通常,对数据库的调用次数越少越好(意味着更快、更有效),因此请尝试以最小化数据库访问的方式编写插入代码。请记住,除非您使用连接池,否则每次访问数据库都必须创建一个连接,执行 sql,然后断开连接。相当多的开销!
回答by Antibarbie
You might want to :
你可能想要 :
- Check that auto-commit is off
- Open Connection
- Send multiple batches of inserts in a single transaction (size of about 4000-10000 rows ? you see)
- Close connection
- 检查自动提交是否关闭
- 打开连接
- 在单个事务中发送多批插入(大小约为 4000-10000 行?你看)
- 关闭连接
Depending on how well your server scales (its definitively ok with PostgreSQl
, Oracle
and MSSQL
), do the thing above with multiple threads and multiple connections.
根据您的服务器扩展的程度(使用PostgreSQl
,Oracle
和绝对可以MSSQL
),使用多个线程和多个连接执行上述操作。
回答by Chris Williams
In general, multiple inserts will be slower because of the connection overhead. Doing multiple inserts at once will reduce the cost of overhead per insert.
通常,由于连接开销,多次插入会更慢。一次执行多个插入将降低每个插入的开销成本。
Depending on which language you are using, you can possibly create a batch in your programming/scripting language before going to the db and add each insert to the batch. Then you would be able to execute a large batch using one connect operation. Here'san example in Java.
根据您使用的语言,您可以在转到数据库之前用您的编程/脚本语言创建一个批处理并将每个插入添加到批处理中。然后,您将能够使用一个连接操作来执行大批量操作。这是Java 中的一个示例。
回答by A_01
MYSQL 5.5 One sql insert statement took ~300 to ~450ms. while the below stats is for inline multiple insert statments.
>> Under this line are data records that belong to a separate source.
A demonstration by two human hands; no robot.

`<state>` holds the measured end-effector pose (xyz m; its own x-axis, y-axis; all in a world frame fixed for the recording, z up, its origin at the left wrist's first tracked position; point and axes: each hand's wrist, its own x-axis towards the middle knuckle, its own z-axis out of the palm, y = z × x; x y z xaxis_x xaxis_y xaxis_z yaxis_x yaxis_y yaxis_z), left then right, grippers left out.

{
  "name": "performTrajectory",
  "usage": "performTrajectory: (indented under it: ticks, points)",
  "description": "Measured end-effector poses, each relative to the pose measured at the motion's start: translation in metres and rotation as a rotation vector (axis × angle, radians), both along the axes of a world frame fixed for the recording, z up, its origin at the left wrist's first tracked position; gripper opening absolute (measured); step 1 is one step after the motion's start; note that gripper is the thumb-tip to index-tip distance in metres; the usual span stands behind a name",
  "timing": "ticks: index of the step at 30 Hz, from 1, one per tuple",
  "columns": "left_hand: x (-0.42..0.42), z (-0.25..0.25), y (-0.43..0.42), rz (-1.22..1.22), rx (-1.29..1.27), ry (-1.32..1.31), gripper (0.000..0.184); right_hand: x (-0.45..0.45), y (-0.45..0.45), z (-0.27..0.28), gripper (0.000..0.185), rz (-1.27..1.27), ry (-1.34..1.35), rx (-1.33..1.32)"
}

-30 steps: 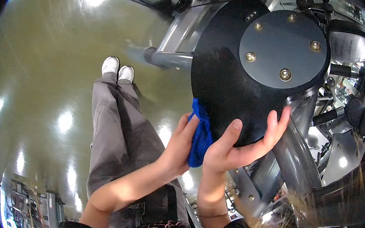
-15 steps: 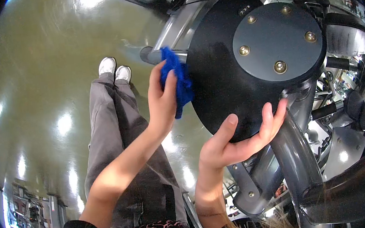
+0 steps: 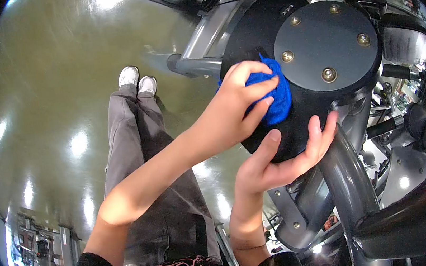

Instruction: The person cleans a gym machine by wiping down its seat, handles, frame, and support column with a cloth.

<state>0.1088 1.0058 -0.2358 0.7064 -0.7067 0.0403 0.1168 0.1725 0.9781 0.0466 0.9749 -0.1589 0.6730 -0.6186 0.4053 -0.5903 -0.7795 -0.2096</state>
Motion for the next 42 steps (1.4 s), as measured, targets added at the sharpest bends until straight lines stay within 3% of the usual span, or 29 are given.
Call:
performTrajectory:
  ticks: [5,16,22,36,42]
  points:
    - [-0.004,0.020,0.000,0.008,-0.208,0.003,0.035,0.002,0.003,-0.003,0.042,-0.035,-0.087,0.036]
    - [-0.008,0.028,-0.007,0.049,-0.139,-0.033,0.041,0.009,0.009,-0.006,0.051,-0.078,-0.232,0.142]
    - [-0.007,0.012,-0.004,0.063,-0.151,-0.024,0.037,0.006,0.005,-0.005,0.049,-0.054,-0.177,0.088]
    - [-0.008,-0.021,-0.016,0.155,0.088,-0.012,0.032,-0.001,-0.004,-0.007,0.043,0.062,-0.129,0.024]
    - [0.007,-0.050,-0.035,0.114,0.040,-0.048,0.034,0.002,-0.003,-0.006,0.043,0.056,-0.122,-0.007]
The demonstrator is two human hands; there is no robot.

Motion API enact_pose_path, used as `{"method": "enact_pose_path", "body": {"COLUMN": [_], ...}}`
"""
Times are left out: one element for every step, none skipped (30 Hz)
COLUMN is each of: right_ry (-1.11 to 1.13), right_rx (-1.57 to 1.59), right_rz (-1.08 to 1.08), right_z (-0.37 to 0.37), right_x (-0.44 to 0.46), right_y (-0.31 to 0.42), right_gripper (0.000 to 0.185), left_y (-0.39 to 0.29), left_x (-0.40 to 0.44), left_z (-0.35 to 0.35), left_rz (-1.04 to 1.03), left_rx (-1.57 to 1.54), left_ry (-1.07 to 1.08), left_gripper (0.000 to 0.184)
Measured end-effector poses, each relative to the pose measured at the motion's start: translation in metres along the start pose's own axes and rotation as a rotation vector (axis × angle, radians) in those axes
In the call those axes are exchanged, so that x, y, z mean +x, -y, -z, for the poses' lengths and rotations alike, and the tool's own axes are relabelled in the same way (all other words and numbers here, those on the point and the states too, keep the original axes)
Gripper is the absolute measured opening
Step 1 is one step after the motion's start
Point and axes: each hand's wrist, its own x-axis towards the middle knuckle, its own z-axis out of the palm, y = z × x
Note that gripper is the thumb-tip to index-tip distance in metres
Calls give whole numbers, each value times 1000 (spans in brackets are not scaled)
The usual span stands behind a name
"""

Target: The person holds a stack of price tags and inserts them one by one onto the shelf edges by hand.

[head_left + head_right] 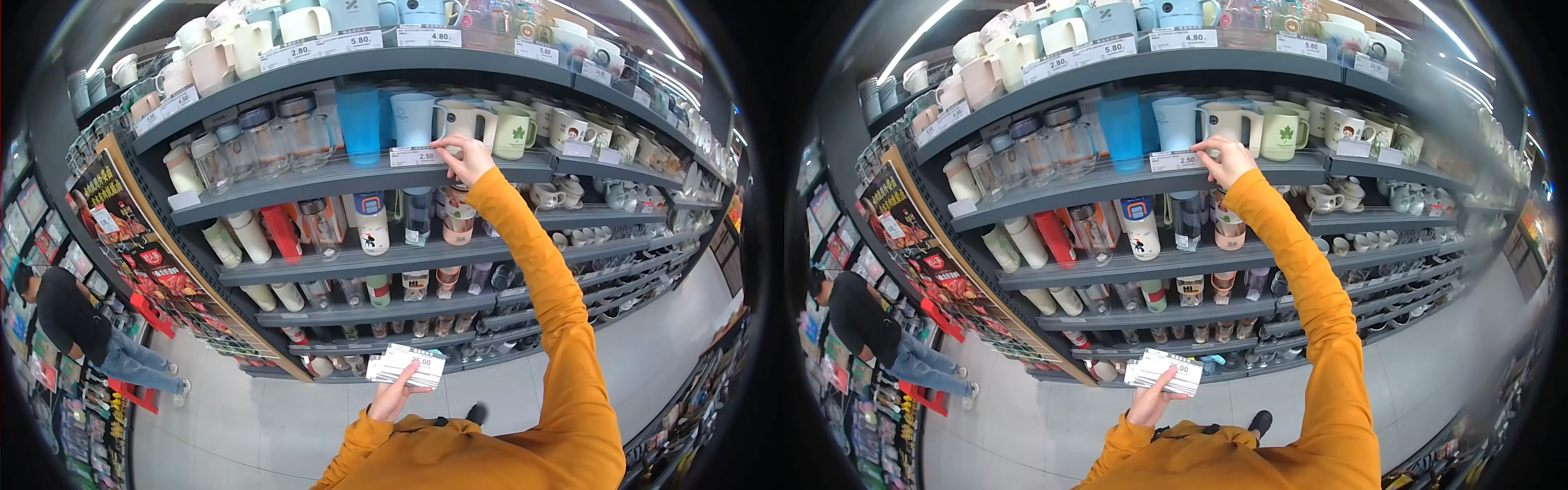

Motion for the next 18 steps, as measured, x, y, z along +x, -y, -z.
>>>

MYSQL 5.5 一个 sql 插入语句花费了 ~300 到 ~450 毫秒。而以下统计数据用于内联多个插入语句。
(25492 row(s) affected)
Execution Time : 00:00:03:343
Transfer Time : 00:00:00:000
Total Time : 00:00:03:343
I would say inline is way to go :)
我会说内联是要走的路:)
回答by John
It's ridiculous how bad Mysql and MariaDB are optimized when it comes to inserts. I tested mysql 5.7 and mariadb 10.3, no real difference on those.
在插入方面优化 Mysql 和 MariaDB 是多么荒谬。我测试了 mysql 5.7 和 mariadb 10.3,它们没有真正的区别。
I've tested this on a server with NVME disks, 70,000 IOPS, 1.1 GB/sec seq throughput and that's possible full duplex (read and write).
The server is a high performance server as well.
Gave it 20 GB of ram.
The database completely empty.
我已经在具有 NVME 磁盘、70,000 IOPS、1.1 GB/秒 seq 吞吐量的服务器上对此进行了测试,这可能是全双工(读取和写入)。
该服务器也是高性能服务器。
给它 20 GB 的内存。
数据库完全空了。
The speed I receive was 5000 inserts per second when doing multi row inserts (tried it with 1MB up to 10MB chunks of data)
在进行多行插入时,我收到的速度是每秒 5000 次插入(尝试使用 1MB 到 10MB 的数据块)
Now the clue:
If I add another thread and insert into the SAME tables I suddenly have 2x5000 /sec.
One more thread and I have 15000 total /sec
现在的线索:
如果我添加另一个线程并插入到相同的表中,我突然有 2x5000 /秒。多一个线程,我总共有 15000 个/秒
Consider this: When doing ONE thread inserts it means you can sequentially write to the disk (with exceptions to indexes). When using threads you actually degrade the possible performance because it now needs to do a lot more random accesses. But reality check shows mysql is so badly optimized that threads help a lot.
考虑一下:当执行 ONE 线程插入时,这意味着您可以按顺序写入磁盘(索引除外)。使用线程时,实际上会降低可能的性能,因为它现在需要进行更多的随机访问。但是现实检查表明 mysql 优化得非常糟糕,线程有很大帮助。
The real performance possible with such a server is probably millions per second, the CPU is idle the disk is idle.
The reason is quite clearly that mariadb just as mysql has internal delays.
这种服务器的实际性能可能是每秒数百万,CPU 空闲磁盘空闲。
原因很明显,mariadb和mysql一样有内部延迟。
回答by MSS
multiple inserts are faster but it has thredshould. another thrik is disabling constrains checks temprorary make inserts much much faster. It dosn't matter your table has it or not. For example test disabling foreign keys and enjoy the speed:
多个插入速度更快,但它有阈值。另一个 thrik 是禁用约束检查临时使插入快得多。不管你的桌子有没有。例如测试禁用外键并享受速度:
SET FOREIGN_KEY_CHECKS=0;
offcourse you should turn it back on after inserts by:
offcourse你应该在插入后重新打开它:
SET FOREIGN_KEY_CHECKS=1;
this is common way to inserting huge data. the data integridity may break so you shoud care of that before disabling foreign key checks.
这是插入大量数据的常用方法。数据完整性可能会中断,因此您应该在禁用外键检查之前注意这一点。